The garden located opposite to KBR Park main gate onin Jubilee Hills is a theme-based park with a Japanese touch. It was developed in one acre of land with a cost of Rs 80 lakh by the Urban Biodiversity wing of Greater Hyderabad Municipal Corporation (GHMC).

It has attractions like tone lanterns, arches, benches, pebbles, and pathways with granite chips which are usually seen at gazebos in Japan, which gives it a look that is different from other city gardens. It is yet to be discovered by the denizens in good numbers in the city. When it was first opened in 2016, it used to have as many as 2,000 trees of 20 varieties and a small island in a pond with a waterfall connected by a stone-arched bridge for the visitors and daily walkers. A visit to the park reveals the way it is being maintained. Heaps of dry leaves can be seen everywhere. Boundary walls are a little broken and give freeway to people to indulge in anti-social activities during nights.

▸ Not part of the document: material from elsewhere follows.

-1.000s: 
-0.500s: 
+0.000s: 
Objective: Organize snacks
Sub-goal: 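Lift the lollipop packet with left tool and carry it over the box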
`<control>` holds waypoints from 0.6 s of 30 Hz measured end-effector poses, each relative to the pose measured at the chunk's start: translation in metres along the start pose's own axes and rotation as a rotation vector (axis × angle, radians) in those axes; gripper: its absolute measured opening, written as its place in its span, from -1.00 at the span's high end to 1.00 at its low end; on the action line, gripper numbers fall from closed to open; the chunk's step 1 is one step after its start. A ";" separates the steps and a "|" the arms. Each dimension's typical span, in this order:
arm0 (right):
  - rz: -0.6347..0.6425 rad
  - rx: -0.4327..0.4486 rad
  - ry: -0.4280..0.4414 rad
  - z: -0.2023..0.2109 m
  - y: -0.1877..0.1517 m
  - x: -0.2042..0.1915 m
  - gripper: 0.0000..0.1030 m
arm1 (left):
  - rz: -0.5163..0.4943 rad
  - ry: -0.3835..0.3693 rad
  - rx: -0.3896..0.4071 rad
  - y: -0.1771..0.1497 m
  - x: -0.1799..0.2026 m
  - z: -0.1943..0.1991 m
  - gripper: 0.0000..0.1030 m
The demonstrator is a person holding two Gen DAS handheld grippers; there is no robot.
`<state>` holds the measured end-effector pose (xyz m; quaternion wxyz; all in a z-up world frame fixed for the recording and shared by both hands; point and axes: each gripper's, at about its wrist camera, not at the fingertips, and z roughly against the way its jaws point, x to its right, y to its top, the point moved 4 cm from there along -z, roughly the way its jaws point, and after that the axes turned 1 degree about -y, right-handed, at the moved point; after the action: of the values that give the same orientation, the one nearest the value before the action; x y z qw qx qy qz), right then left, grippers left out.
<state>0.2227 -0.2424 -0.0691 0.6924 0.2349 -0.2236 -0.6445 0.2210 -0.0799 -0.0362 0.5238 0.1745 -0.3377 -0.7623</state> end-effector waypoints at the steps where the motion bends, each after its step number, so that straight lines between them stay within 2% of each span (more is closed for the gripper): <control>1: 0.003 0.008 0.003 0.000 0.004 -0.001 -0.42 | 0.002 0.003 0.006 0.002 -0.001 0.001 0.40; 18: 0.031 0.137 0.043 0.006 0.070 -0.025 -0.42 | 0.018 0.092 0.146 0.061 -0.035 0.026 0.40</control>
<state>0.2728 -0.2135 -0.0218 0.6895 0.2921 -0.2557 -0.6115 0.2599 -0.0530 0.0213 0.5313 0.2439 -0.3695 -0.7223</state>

Such parks in upmarket areas are common for elders to sit in the evening hours passing time. But due to poor management by the civic authorities and broken jogging tracks, they feel hesitant to come for walks in Japanese Garden park. It was meant to be an evergreen calm and peaceful place in a chaotic city, but now it has turned into a dry garden with its thousands of species of vegetation dying slowly. Once it used to be home for peacocks that used to fly over from KBR Park just across the road.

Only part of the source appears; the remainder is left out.